3. Member function with the same name

As follows, the same function print exists in both the parent class and the subclass

class human {
public:
	string name = "小明";
	void print()
	{
		cout << name << endl;
	}
};
class student :public human {
public:
	string name = "小红";
	void print()
	{
		cout << name << endl;
	}
};
int main()
{
	student st;
	st.print();
	return 0;
}

This constitutes hiding. (Function overloading is in the same scope, where the parent class and subclass are two scopes)

The function is hidden, the compiler will call the matching function in the subclass by default, if there is no compiler, an error will be reported

The result of the above is as follows

Although the hiding of member functions only requires the same function name to constitute hiding, there is no requirement for the parameter list.

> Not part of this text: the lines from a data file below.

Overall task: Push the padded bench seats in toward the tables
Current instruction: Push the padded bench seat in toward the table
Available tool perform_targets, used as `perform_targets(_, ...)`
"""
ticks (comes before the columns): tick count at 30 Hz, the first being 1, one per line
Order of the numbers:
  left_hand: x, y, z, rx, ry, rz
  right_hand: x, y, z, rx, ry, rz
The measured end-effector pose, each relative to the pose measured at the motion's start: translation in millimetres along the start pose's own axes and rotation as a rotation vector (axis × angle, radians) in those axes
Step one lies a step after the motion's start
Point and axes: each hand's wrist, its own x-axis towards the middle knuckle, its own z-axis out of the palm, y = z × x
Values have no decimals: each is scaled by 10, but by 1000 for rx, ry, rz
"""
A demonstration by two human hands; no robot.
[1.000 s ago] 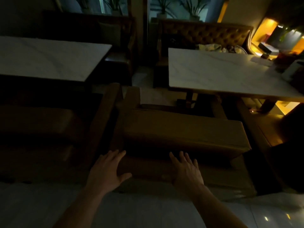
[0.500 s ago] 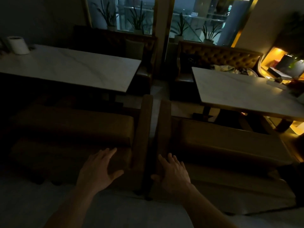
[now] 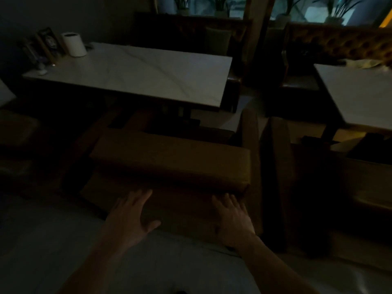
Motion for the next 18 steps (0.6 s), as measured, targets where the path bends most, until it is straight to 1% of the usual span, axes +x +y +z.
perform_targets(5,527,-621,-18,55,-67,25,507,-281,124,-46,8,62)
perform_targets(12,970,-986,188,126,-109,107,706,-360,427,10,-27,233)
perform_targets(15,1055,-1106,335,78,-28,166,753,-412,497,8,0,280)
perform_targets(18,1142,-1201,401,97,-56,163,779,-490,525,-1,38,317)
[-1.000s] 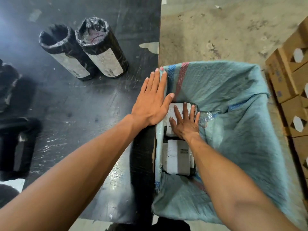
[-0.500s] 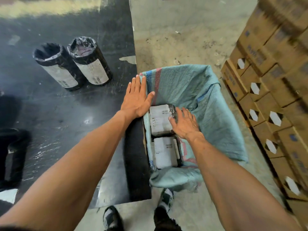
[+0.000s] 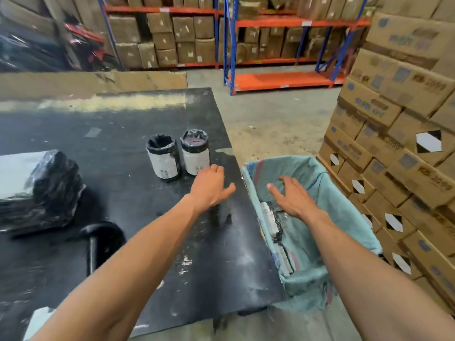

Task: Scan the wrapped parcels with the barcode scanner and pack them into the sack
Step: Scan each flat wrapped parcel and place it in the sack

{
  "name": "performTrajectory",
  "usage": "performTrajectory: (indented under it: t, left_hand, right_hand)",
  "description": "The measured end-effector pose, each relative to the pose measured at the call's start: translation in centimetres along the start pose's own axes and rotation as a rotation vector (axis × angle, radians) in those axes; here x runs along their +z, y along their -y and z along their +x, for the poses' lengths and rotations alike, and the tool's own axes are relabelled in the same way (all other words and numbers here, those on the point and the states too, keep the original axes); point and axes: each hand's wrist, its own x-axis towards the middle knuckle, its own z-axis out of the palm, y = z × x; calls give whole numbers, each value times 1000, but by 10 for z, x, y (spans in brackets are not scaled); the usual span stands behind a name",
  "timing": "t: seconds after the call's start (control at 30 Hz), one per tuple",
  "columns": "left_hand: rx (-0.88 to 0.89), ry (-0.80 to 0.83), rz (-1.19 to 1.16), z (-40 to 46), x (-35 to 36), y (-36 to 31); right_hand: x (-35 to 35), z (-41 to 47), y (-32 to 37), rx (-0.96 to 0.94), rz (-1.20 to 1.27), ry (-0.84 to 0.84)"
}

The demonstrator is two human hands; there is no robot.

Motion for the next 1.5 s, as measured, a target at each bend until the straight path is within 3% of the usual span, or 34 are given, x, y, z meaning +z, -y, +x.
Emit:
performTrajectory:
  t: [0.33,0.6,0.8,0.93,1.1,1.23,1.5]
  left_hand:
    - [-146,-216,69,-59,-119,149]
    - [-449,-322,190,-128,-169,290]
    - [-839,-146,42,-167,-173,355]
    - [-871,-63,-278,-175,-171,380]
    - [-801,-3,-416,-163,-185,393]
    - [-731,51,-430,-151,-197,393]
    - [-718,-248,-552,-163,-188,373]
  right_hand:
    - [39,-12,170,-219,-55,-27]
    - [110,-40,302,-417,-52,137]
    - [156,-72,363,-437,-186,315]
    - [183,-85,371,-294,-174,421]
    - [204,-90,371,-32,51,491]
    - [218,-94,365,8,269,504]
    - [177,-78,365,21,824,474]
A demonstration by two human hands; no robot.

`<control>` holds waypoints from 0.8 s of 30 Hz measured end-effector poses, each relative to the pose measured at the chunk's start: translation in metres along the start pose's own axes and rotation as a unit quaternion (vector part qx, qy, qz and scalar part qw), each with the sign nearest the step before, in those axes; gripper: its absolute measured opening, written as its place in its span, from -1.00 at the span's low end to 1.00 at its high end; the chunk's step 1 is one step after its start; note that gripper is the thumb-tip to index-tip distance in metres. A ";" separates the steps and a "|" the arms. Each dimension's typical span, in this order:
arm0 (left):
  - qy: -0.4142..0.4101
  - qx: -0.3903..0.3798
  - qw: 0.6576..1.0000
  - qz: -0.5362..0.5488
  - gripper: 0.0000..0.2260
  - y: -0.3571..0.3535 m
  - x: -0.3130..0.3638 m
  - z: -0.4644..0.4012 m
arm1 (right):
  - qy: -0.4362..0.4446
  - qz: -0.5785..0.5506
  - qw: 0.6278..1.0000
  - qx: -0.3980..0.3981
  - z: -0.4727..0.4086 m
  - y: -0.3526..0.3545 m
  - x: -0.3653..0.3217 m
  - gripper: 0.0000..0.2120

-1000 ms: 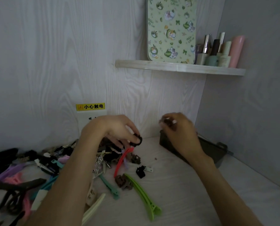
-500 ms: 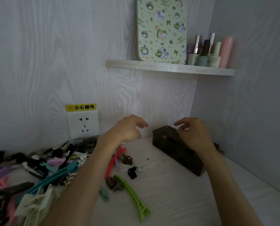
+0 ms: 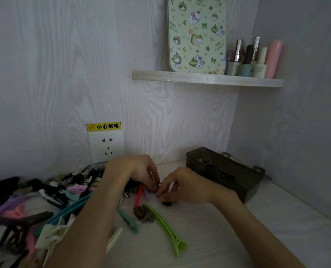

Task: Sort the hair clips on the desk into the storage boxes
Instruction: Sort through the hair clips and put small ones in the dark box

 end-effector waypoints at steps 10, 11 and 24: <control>-0.045 0.126 0.991 0.016 -0.84 -0.006 0.020 -0.018 | -0.174 -0.007 0.910 0.375 0.039 0.089 0.072 -0.94; -0.054 0.140 0.987 0.058 -0.85 -0.005 0.022 -0.018 | -0.194 0.027 0.897 0.397 0.042 0.090 0.079 -0.92; -0.106 0.177 0.963 0.176 -0.54 0.011 0.044 -0.029 | -0.152 0.062 0.945 0.284 0.027 0.070 0.072 -0.85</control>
Point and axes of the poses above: each hand's wrist, its own z-axis away from the middle knuckle, its own y-axis out of the back of the hand, x = y × z, the point moved 6 cm from there along -z, towards the middle knuckle, and after that the axes turned 15 degrees about z, right-handed, at the moved point
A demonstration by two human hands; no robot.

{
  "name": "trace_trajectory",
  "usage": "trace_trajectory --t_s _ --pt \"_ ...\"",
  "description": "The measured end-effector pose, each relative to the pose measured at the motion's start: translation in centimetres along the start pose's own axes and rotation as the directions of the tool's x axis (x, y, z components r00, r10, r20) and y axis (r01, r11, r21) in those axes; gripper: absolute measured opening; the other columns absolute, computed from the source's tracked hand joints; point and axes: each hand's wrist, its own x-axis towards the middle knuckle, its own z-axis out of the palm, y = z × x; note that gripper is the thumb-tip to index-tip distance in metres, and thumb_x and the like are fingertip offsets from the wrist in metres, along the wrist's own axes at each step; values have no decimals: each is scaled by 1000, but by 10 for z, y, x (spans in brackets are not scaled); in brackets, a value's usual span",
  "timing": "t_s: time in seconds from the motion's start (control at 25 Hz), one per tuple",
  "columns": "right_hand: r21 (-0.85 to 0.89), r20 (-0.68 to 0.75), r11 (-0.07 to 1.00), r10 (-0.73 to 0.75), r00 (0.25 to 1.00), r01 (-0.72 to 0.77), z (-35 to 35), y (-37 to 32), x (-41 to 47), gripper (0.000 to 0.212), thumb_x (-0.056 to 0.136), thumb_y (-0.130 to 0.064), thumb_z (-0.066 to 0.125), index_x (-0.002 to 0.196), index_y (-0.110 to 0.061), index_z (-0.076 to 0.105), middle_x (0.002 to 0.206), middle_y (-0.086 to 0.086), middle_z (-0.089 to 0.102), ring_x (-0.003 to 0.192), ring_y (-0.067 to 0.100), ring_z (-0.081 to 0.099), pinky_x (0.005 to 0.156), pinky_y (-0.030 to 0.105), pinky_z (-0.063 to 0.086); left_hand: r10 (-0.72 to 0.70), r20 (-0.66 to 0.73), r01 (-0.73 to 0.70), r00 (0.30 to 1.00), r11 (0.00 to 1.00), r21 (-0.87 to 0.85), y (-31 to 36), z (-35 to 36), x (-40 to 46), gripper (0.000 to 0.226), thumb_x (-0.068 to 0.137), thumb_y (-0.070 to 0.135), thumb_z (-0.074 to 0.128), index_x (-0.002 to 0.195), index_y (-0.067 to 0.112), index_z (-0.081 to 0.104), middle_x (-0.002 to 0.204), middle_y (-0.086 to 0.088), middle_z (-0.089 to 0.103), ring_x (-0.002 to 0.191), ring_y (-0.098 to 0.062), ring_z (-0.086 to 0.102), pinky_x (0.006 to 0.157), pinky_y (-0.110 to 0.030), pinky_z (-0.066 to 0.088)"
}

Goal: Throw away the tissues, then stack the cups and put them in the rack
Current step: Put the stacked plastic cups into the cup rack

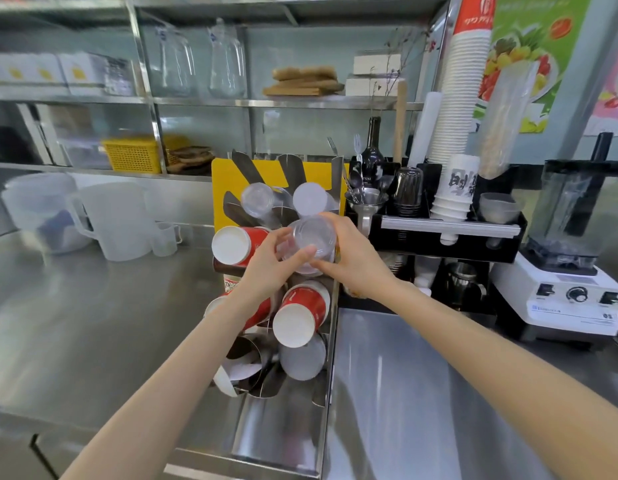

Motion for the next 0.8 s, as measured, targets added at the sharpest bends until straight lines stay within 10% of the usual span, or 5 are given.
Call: trace_trajectory --t_s 0.32,0.8 --pt "-54 90 996 82 993 -78 8 13 1 64 82 -21 62 135 -10 28 140 12 35 126 24 40 99 30 36 237 -16 -223 971 935 275 -19 8 16 47 80 16 66 122 12 45 122 -7 56 111 -17 51 95 -30 42" --pt "-182 301 975 177 937 -126 1 6 7 72 86 -16 55 143 -18 11 153 9 22 134 28 33 107 40 34 60 145 -134 988 802 581 -9 6 27 58 89 27 54 139 11 30 141 -13 47 128 -29 46 106 -38 36"
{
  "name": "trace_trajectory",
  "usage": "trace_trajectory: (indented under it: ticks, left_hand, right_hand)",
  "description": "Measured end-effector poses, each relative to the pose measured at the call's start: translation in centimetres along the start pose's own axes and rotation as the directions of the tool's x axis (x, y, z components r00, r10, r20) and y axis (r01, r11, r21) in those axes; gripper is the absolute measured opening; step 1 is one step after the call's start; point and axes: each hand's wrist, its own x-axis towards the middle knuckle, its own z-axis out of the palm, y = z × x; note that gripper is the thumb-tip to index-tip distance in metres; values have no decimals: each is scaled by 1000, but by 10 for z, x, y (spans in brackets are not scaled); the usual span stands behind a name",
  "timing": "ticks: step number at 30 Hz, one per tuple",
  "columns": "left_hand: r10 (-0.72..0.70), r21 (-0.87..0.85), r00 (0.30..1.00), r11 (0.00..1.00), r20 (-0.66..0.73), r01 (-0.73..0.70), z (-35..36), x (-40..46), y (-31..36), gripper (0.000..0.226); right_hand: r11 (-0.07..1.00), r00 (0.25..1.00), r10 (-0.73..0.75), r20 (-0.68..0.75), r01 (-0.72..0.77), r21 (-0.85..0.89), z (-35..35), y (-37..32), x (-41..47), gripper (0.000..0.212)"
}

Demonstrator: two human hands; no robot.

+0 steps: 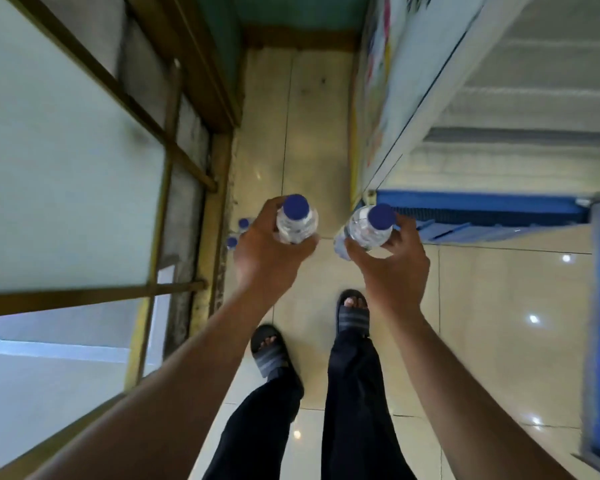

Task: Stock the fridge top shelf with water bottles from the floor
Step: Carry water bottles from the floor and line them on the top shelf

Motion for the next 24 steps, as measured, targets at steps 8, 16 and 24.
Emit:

 But let's modify the function of the subclass

void print(int x)//我们对子类的print函数加入一个参数
	{
		cout << name << endl;
	}

 This is because the compiler calls the print function in the subclass by default, but the only print function in the subclass has a default parameter, so the compiler cannot find a matching print function, so it will report an error.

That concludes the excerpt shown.